Позволяет взять пример, приведенный в GenMatch
library(Matching)
data(lalonde)
attach(lalonde)
#The covariates we want to match on
X = cbind(age, educ, black, hisp, married, nodegr, u74, u75, re75, re74)
#The covariates we want to obtain balance on
BalanceMat <- cbind(age, educ, black, hisp, married, nodegr, u74, u75, re75, re74,
I(re74*re75))
#Let's call GenMatch() to find the optimal weight to give each
#covariate in 'X' so as we have achieved balance on the covariates in
#'BalanceMat'. This is only an example so we want GenMatch to be quick
#so the population size has been set to be only 16 via the 'pop.size'
#option. This is *WAY* too small for actual problems.
#For details see http://sekhon.berkeley.edu/papers/MatchingJSS.pdf.
#
genout <- GenMatch(Tr=treat, X=X, BalanceMatrix=BalanceMat, estimand="ATE", M=1,
pop.size=16, max.generations=10, wait.generations=1)

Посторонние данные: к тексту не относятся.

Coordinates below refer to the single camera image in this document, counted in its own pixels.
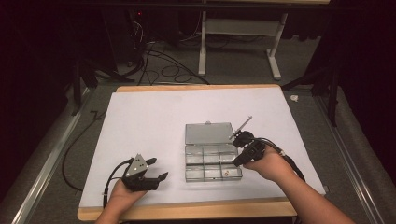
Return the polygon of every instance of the dark background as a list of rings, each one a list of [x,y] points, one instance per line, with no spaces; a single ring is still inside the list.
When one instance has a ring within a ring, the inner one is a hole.
[[[345,0],[332,1],[331,5],[358,6],[367,2],[372,5],[362,13],[332,17],[315,11],[290,13],[282,37],[298,35],[304,41],[326,32],[307,72],[328,65],[334,49],[347,47],[339,73],[340,86],[373,150],[395,183],[396,169],[392,167],[396,161],[392,141],[396,133],[396,119],[393,118],[396,103],[393,90],[396,84],[394,3]],[[65,12],[57,11],[53,4],[24,0],[0,4],[2,200],[50,125],[63,111],[67,103],[64,93],[73,80],[72,65],[76,53],[66,43],[70,39],[63,35],[64,28],[70,23],[65,19]],[[148,22],[155,30],[152,32],[155,38],[176,45],[177,30],[186,35],[193,32],[198,12],[166,13],[152,12]],[[232,12],[219,16],[244,17]],[[111,41],[106,38],[101,13],[90,10],[85,17],[73,18],[72,25],[79,32],[79,44],[83,48],[95,49],[96,46],[85,45],[84,41],[92,42],[87,38],[96,38],[95,43],[103,50],[99,52],[102,59],[95,60],[109,62],[108,67],[114,66]],[[172,18],[172,22],[161,23],[163,18]]]

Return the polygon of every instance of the hand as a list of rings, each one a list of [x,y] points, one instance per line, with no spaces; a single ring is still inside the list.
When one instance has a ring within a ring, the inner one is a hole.
[[[105,210],[96,223],[118,223],[120,216],[131,208],[147,191],[131,192],[118,180],[111,192]]]
[[[291,166],[272,148],[265,146],[264,156],[259,161],[244,164],[249,170],[257,171],[265,179],[277,182],[280,178],[295,175]]]

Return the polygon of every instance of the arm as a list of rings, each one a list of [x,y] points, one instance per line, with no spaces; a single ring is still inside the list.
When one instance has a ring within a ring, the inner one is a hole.
[[[304,224],[354,223],[347,215],[300,179],[273,148],[267,146],[261,160],[251,161],[244,167],[255,170],[262,177],[276,182]]]
[[[95,223],[119,223],[120,216],[146,193],[146,191],[131,192],[125,187],[121,180],[118,180],[111,192],[110,199],[105,209]]]

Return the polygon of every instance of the gray carpet floor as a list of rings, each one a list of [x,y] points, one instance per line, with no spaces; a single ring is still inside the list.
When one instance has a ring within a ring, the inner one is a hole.
[[[207,50],[207,67],[205,79],[211,84],[286,84],[304,74],[309,60],[316,48],[318,40],[300,42],[297,39],[281,40],[276,59],[282,75],[281,81],[273,81],[269,63],[265,59],[264,49],[270,48],[271,39],[234,36],[234,40],[225,45],[221,39],[209,39]],[[183,63],[191,71],[198,70],[199,47],[190,41],[178,48],[164,43],[155,44],[152,49],[164,52]],[[151,52],[148,58],[148,75],[142,79],[142,84],[148,85],[158,73],[156,82],[173,82],[172,75],[177,71],[168,61],[159,58],[159,53]],[[127,71],[128,67],[121,64],[120,71]],[[141,73],[134,75],[137,80]],[[190,83],[202,83],[199,78],[192,77]],[[118,86],[124,85],[116,81],[100,79],[100,84],[91,90],[87,104],[81,111],[79,122],[68,138],[65,148],[70,152],[65,160],[66,176],[75,186],[83,188],[87,177],[92,155],[97,139],[101,132],[103,120],[93,121],[94,113],[106,111],[110,95]],[[284,91],[291,113],[297,123],[301,137],[311,161],[318,175],[328,188],[326,198],[345,211],[357,223],[371,223],[361,205],[361,201],[346,172],[345,164],[340,156],[332,133],[318,109],[315,99],[307,90],[301,87],[292,91]],[[299,95],[299,101],[290,99],[292,94]],[[53,148],[54,142],[62,136],[70,120],[72,104],[54,123],[48,136],[36,150],[35,154],[25,165],[21,176],[14,183],[0,207],[0,223],[10,223],[15,217],[27,192],[35,181],[41,167]],[[353,117],[342,90],[339,91],[336,120],[340,134],[351,154],[354,162],[361,171],[361,175],[368,189],[372,192],[374,201],[385,223],[396,220],[396,190],[388,175],[383,170],[379,160],[371,150],[367,139],[361,132],[359,123]],[[92,125],[85,133],[84,129]],[[29,223],[80,223],[77,218],[78,204],[81,193],[69,188],[62,178],[62,164],[59,163],[50,179],[40,201],[33,211]],[[251,219],[253,223],[287,223],[282,219]],[[209,220],[194,220],[190,223],[209,223]]]

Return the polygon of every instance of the white paper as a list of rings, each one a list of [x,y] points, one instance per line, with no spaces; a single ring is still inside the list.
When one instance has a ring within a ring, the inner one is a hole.
[[[146,177],[169,172],[158,189],[146,194],[137,205],[285,197],[275,183],[244,168],[240,181],[186,183],[185,125],[231,122],[237,129],[248,116],[253,119],[243,130],[283,148],[306,182],[325,194],[279,87],[118,92],[111,97],[79,206],[102,206],[111,172],[137,153],[146,160],[157,158]],[[125,168],[115,176],[121,176]]]

Тогда мы можем вывести Weight.matrix
, который будет использоваться в дальнейшем для сопряжения данных
genout$Weight.matrix
и в частности значения, присвоенного age
genout$Weight.matrix[1,1]
Мы получаем значение ~ 205. Но что означает этот вес или представляет его?
Кроме того, если мы хотим рандомизировать порядок данных, значение постоянно меняется.
n <- 100
P1 <- rep(NA, n)
for (i in 1:n) {
lalonde <- lalonde[sample(1:nrow(lalonde)), ] # randomise order
X = cbind(lalonde$age, lalonde$educ, lalonde$black, lalonde$hisp,
lalonde$married, lalonde$nodegr, lalonde$u74, lalonde$u75,
lalonde$re75, lalonde$re74)
BalanceMat <- cbind(lalonde$age, lalonde$educ, lalonde$black,
lalonde$hisp, lalonde$married, lalonde$nodegr,
lalonde$u74, lalonde$u75, lalonde$re75, lalonde$re74,
I(lalonde$re74*lalonde$re75))
genout <- GenMatch(Tr=lalonde$treat, X=X, BalanceMatrix=BalanceMat, estimand="ATE", M=1,
pop.size=16, max.generations=10, wait.generations=1)
P1[i] <- genout$Weight.matrix[1,1]
}
Автор статьи также предлагает additional information может помочь, но это не объясняет, что представляет weight matrix
значения. КАК кто-либо их интерпретирует или понимает, почему изменяется их величина при изменении порядка данных.